• _Goal of the exercise_
Write again exactly the lines in the listing below, starting at the line with "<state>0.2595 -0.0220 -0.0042" and ending at the line with "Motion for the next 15", both included. Pictures are not copied.

• _Materials provided_
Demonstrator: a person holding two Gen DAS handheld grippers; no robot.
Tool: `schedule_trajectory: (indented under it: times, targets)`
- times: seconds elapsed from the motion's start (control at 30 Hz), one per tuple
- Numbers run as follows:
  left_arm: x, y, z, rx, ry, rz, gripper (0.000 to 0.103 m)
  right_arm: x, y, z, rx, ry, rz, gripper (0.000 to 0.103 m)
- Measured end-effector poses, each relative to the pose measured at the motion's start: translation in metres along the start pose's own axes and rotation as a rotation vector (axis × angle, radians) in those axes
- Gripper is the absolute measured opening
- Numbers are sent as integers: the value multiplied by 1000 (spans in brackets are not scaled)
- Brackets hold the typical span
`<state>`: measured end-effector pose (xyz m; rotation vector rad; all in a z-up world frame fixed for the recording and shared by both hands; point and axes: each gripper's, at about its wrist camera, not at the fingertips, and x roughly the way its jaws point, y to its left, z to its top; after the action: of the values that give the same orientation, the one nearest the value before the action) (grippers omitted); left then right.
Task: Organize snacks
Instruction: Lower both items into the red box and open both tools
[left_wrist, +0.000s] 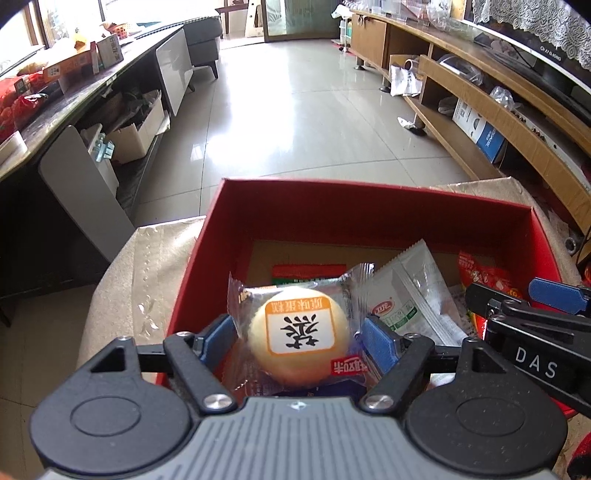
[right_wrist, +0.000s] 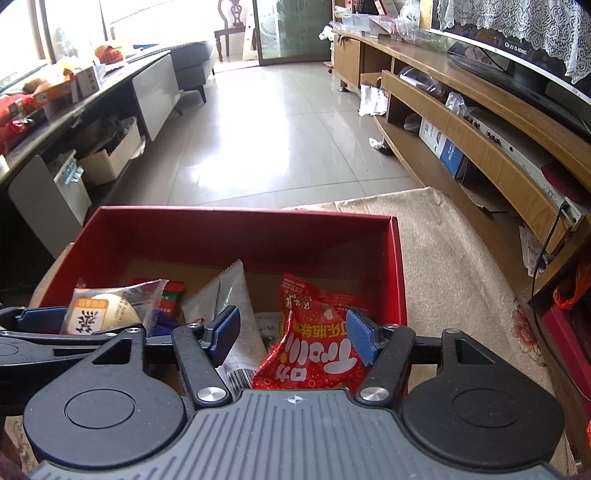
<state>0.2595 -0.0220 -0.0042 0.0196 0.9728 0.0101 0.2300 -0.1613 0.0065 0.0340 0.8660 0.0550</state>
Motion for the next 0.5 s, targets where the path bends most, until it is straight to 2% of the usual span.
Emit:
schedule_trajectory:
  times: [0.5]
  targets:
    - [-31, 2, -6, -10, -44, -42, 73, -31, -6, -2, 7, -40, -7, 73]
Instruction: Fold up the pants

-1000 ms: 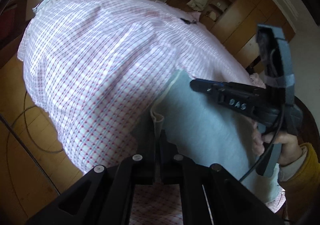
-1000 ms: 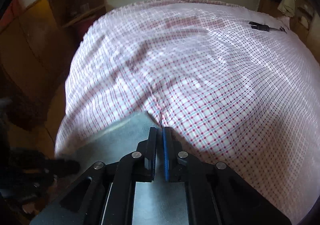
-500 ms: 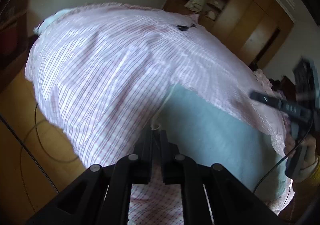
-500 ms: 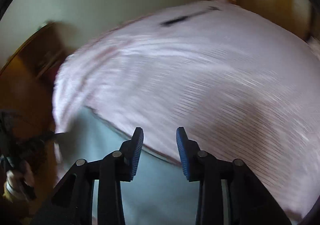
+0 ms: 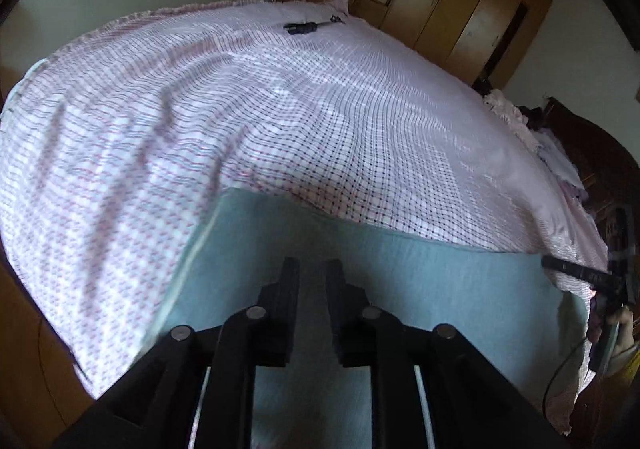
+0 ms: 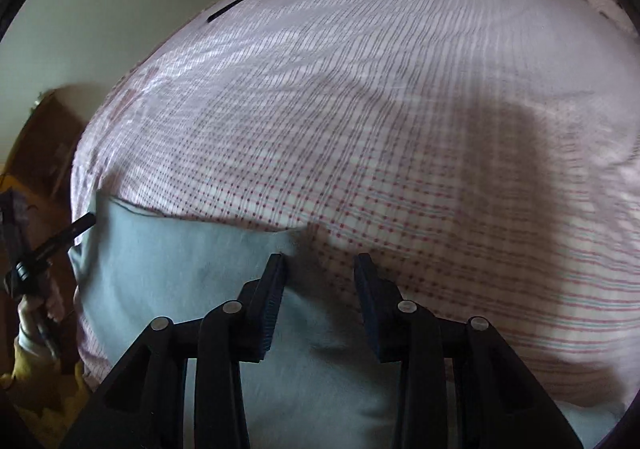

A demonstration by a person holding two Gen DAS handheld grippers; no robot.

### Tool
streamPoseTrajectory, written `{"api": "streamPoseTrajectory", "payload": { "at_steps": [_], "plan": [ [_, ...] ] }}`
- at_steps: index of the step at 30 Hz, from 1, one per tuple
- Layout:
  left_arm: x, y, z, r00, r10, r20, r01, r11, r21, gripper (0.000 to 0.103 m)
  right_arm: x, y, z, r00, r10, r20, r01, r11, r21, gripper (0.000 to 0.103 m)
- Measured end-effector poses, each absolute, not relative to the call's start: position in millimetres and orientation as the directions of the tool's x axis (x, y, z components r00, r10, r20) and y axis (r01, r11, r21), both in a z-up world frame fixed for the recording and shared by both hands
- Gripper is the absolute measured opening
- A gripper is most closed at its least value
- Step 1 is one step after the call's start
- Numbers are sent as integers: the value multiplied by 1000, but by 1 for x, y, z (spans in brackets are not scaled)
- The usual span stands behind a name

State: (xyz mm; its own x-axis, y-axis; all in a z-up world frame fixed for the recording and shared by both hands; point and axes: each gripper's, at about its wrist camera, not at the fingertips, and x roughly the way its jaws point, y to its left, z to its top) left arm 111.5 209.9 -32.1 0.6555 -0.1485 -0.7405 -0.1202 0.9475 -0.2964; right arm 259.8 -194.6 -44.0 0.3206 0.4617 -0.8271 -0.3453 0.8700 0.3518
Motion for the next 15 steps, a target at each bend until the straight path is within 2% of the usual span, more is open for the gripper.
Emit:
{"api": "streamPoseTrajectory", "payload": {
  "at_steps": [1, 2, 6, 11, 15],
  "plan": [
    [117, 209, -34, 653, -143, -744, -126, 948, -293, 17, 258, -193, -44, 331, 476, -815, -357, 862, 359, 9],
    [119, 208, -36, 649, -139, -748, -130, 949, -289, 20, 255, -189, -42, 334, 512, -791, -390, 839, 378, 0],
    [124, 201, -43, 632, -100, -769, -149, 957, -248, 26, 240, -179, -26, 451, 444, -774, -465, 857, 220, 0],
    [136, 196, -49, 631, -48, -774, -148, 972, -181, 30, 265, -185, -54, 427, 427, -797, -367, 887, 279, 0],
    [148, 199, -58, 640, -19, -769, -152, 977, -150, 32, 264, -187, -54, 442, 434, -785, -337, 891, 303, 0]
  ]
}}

• _Output_
<state>0.2595 -0.0220 -0.0042 0.0196 0.9728 0.0101 0.2300 -0.1613 0.0065 0.0340 0.8660 0.0550</state>
Motion for the next 0.5 s, targets where the path bends most, until it is straight to 2% of the usual span.
Emit:
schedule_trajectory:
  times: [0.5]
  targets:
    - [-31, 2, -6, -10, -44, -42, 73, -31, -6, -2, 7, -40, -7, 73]
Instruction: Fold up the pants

-1000 ms: 
-1000 ms: 
-500 ms: 
-500 ms: 
+0 ms: 
+0 ms: 

A demonstration by a person holding two Gen DAS handheld grippers; no robot.

### Tool
streamPoseTrajectory, written `{"api": "streamPoseTrajectory", "payload": { "at_steps": [_], "plan": [ [_, ...] ] }}`
- at_steps: index of the step at 30 Hz, from 1, one per tuple
- Layout:
  left_arm: x, y, z, r00, r10, r20, r01, r11, r21, gripper (0.000 to 0.103 m)
  right_arm: x, y, z, r00, r10, r20, r01, r11, r21, gripper (0.000 to 0.103 m)
- Measured end-effector poses, each absolute, not relative to the call's start: position in millimetres and orientation as the directions of the tool's x axis (x, y, z components r00, r10, r20) and y axis (r01, r11, r21), both in a z-up world frame fixed for the recording and shared by both hands
- Gripper is the absolute measured opening
- A gripper is most closed at its least value
- Step 1 is one step after the call's start
- Numbers are sent as integers: the value multiplied by 1000, but by 1 for x, y, z (spans in brackets are not scaled)
- The usual span stands behind a name

State: (xyz mm; its own x-axis, y-axis; all in a z-up world frame fixed for the recording and shared by both hands; point and axes: each gripper's, at about its wrist camera, not at the fingertips, and x roughly the way its jaws point, y to its left, z to its top) left arm 111.5 209.9 -32.1 0.6555 -0.1485 -0.7405 -0.1202 0.9475 -0.2964; right arm 259.8 -194.6 -44.0 0.3206 0.4617 -0.8271 -0.3453 0.8700 0.3518
Motion for the next 15 steps, a target at each bend until the straight path is within 2% of the usual span, more is open for the gripper.

The exercise closes with this answer.